Regardless of how many adoptions occur, no matter how much attention is raised by celebrities ranging over Angelina Jolie to Sandra Bullock, we are not anywhere near addressing the huge global humanitarian catastrophe posed by neglected orphans. But the answer is not simply placing children in families (though that step already is so difficult). As with many issues, education needs to occur. The complications related to raising formerly institutionalized children does not mean these children are not adoptable and can't thrive in new families. But there is a spectrum of complications with these children, and the more that potential parents are prepared, the more likely the adoption will succeed.

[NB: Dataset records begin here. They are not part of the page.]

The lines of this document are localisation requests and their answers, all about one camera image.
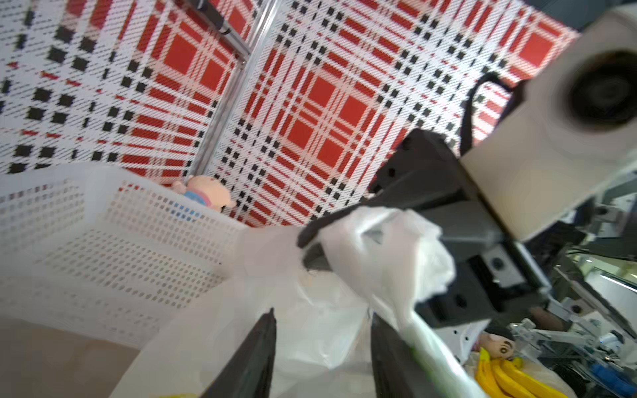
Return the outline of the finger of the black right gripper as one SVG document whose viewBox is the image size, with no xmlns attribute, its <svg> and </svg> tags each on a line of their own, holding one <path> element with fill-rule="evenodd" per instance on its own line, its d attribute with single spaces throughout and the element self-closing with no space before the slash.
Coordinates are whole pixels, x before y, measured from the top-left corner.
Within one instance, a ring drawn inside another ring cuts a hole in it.
<svg viewBox="0 0 637 398">
<path fill-rule="evenodd" d="M 502 318 L 547 299 L 547 275 L 522 245 L 496 245 L 456 265 L 446 292 L 416 304 L 433 328 Z"/>
<path fill-rule="evenodd" d="M 377 173 L 374 196 L 310 222 L 297 246 L 305 264 L 326 263 L 318 235 L 361 207 L 412 210 L 442 230 L 441 242 L 461 264 L 505 243 L 505 231 L 439 134 L 416 129 Z"/>
</svg>

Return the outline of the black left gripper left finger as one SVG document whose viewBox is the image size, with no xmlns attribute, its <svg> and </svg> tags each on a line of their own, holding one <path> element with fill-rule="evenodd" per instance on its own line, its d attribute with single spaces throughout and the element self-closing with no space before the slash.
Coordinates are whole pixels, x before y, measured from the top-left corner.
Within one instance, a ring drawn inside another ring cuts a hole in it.
<svg viewBox="0 0 637 398">
<path fill-rule="evenodd" d="M 201 398 L 268 398 L 275 365 L 275 310 L 263 313 Z"/>
</svg>

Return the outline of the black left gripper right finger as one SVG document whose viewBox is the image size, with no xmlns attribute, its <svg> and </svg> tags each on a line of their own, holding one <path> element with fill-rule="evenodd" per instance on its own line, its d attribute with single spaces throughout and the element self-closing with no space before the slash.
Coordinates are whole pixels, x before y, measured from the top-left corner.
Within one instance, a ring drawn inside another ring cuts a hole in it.
<svg viewBox="0 0 637 398">
<path fill-rule="evenodd" d="M 371 326 L 371 360 L 377 397 L 434 398 L 433 382 L 398 332 L 378 315 Z"/>
</svg>

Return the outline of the translucent white plastic bag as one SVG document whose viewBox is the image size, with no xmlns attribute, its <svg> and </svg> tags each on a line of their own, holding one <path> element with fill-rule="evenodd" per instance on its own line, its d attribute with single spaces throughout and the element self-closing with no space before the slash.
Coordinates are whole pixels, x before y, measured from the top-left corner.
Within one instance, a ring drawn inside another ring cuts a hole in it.
<svg viewBox="0 0 637 398">
<path fill-rule="evenodd" d="M 393 327 L 444 397 L 483 390 L 416 304 L 446 292 L 456 267 L 438 225 L 412 210 L 361 207 L 318 233 L 329 270 L 308 270 L 297 227 L 243 230 L 231 275 L 139 353 L 116 397 L 195 397 L 221 374 L 257 320 L 277 322 L 274 397 L 373 397 L 373 316 Z"/>
</svg>

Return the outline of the white perforated plastic basket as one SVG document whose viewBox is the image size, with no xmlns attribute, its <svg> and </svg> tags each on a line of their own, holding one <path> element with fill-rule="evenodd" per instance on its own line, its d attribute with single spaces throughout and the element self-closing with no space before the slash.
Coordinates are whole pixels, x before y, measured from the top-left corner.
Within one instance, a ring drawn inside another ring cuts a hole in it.
<svg viewBox="0 0 637 398">
<path fill-rule="evenodd" d="M 1 314 L 142 348 L 230 273 L 242 224 L 118 167 L 1 179 Z"/>
</svg>

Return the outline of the small doll figure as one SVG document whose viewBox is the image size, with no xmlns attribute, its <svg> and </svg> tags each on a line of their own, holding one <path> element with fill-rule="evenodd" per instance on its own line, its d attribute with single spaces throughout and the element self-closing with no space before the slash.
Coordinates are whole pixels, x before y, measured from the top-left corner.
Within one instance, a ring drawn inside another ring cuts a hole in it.
<svg viewBox="0 0 637 398">
<path fill-rule="evenodd" d="M 515 347 L 515 337 L 508 328 L 492 326 L 479 335 L 472 350 L 478 353 L 484 348 L 491 358 L 510 359 L 514 356 Z"/>
</svg>

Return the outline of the pink pig plush toy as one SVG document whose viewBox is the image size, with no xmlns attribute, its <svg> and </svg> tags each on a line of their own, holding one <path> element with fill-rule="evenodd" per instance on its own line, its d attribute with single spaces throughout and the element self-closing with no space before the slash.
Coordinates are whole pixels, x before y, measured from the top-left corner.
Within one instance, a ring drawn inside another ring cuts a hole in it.
<svg viewBox="0 0 637 398">
<path fill-rule="evenodd" d="M 217 212 L 237 205 L 230 191 L 213 177 L 188 176 L 184 181 L 174 182 L 171 190 Z"/>
</svg>

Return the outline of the black wall hook rail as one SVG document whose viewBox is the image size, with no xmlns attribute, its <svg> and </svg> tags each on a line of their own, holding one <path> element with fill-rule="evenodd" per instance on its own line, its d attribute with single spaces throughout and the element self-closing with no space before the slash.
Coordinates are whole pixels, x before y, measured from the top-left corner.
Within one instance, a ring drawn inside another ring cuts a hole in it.
<svg viewBox="0 0 637 398">
<path fill-rule="evenodd" d="M 226 36 L 231 33 L 231 25 L 209 1 L 188 0 L 187 3 L 195 10 L 200 18 L 202 18 L 208 25 L 214 27 L 220 34 L 222 34 L 222 36 Z"/>
</svg>

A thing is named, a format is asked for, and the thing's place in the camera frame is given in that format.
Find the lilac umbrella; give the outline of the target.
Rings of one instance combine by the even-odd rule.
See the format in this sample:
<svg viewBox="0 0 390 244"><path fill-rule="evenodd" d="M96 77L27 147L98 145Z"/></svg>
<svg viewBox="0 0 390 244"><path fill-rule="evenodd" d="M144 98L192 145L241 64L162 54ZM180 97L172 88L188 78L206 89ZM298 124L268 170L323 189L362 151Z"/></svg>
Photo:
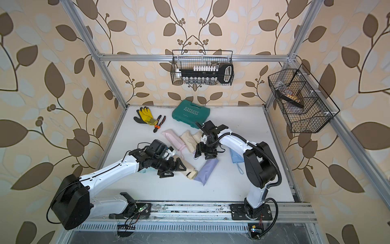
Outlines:
<svg viewBox="0 0 390 244"><path fill-rule="evenodd" d="M206 185L218 162L219 160L217 158L207 160L194 178L194 181L202 183L203 186Z"/></svg>

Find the mint green umbrella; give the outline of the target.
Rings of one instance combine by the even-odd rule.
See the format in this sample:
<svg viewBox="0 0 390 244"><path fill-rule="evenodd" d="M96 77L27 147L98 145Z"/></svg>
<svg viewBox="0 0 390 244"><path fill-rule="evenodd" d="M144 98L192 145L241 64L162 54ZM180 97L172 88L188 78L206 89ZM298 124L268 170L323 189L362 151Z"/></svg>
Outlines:
<svg viewBox="0 0 390 244"><path fill-rule="evenodd" d="M149 168L143 168L141 169L140 171L138 171L139 173L149 173L149 172L152 172L152 173L157 173L157 170L152 168L152 167L149 167Z"/></svg>

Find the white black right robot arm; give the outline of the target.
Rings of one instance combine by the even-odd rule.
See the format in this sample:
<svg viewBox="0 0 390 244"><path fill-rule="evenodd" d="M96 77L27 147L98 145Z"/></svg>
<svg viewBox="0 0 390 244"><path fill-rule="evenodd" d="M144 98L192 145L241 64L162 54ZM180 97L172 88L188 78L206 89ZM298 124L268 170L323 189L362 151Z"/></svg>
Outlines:
<svg viewBox="0 0 390 244"><path fill-rule="evenodd" d="M195 157L204 155L206 160L214 159L218 155L217 148L221 145L240 154L244 160L247 178L251 182L244 204L250 211L262 207L266 203L269 189L279 186L282 182L280 169L269 145L265 142L250 142L232 132L226 125L217 127L211 121L203 124L196 122L196 126L203 134L196 147Z"/></svg>

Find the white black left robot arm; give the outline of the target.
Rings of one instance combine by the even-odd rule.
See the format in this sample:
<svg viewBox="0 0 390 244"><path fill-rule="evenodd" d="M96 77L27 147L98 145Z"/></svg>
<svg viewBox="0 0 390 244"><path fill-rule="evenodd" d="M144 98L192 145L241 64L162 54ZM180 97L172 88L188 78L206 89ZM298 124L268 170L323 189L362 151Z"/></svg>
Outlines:
<svg viewBox="0 0 390 244"><path fill-rule="evenodd" d="M160 178L173 177L176 171L186 171L180 158L156 156L147 148L127 151L118 162L93 173L65 177L57 190L49 209L54 212L65 230L80 226L87 219L110 215L114 218L132 218L144 208L127 192L120 198L97 199L96 196L120 179L143 168L154 168Z"/></svg>

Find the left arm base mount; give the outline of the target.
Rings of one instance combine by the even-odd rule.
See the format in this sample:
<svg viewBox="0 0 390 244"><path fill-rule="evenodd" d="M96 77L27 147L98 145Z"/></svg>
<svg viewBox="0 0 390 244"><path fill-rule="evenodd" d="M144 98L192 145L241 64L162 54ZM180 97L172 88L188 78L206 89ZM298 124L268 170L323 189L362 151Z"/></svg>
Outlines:
<svg viewBox="0 0 390 244"><path fill-rule="evenodd" d="M127 201L126 208L120 213L111 213L109 215L110 219L129 219L138 216L150 216L151 203L137 203L127 192L121 192L120 195Z"/></svg>

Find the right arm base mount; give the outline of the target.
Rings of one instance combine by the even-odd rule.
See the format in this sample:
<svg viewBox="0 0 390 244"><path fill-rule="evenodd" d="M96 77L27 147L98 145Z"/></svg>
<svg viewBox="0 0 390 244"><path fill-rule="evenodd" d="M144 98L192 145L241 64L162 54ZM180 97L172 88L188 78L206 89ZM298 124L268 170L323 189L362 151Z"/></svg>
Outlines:
<svg viewBox="0 0 390 244"><path fill-rule="evenodd" d="M230 205L232 219L235 221L243 221L243 220L265 220L271 221L273 220L272 212L270 205L263 204L258 208L253 208L248 203L237 203Z"/></svg>

The social effects of neglecting this issue is huge -- one adoption counselor I met during my process said a social worker once told her, "In the orphanages, we are breeding millions of serial murderers." The quote, though perhaps exagerrated bears a kernel of truth: it relates to how some (some not all) children raised without family, raised in institutional settings, sometimes fail to develop their ability to attach to other people which, in turn, can have psychopathic results.

I obviously can't summarize all the issues in this blog post, but I will say that addressing this as part of my SPT reading (partly with readings from "Looking for M.") would seem to be more "moral[ly] imperative" (ref. prior post) than discussing how critics in the past have responded to my poems. As regards community, the plight of orphans requires no less than a global village approach. As regards empire, everything relates to empire; the article on Russian orphanages offers just one deplorable example:
The Russian government spends roughly $3 billion annually on orphanages and similar facilities, creating a system that is an important source of jobs and money on the regional level — and a target for corruption.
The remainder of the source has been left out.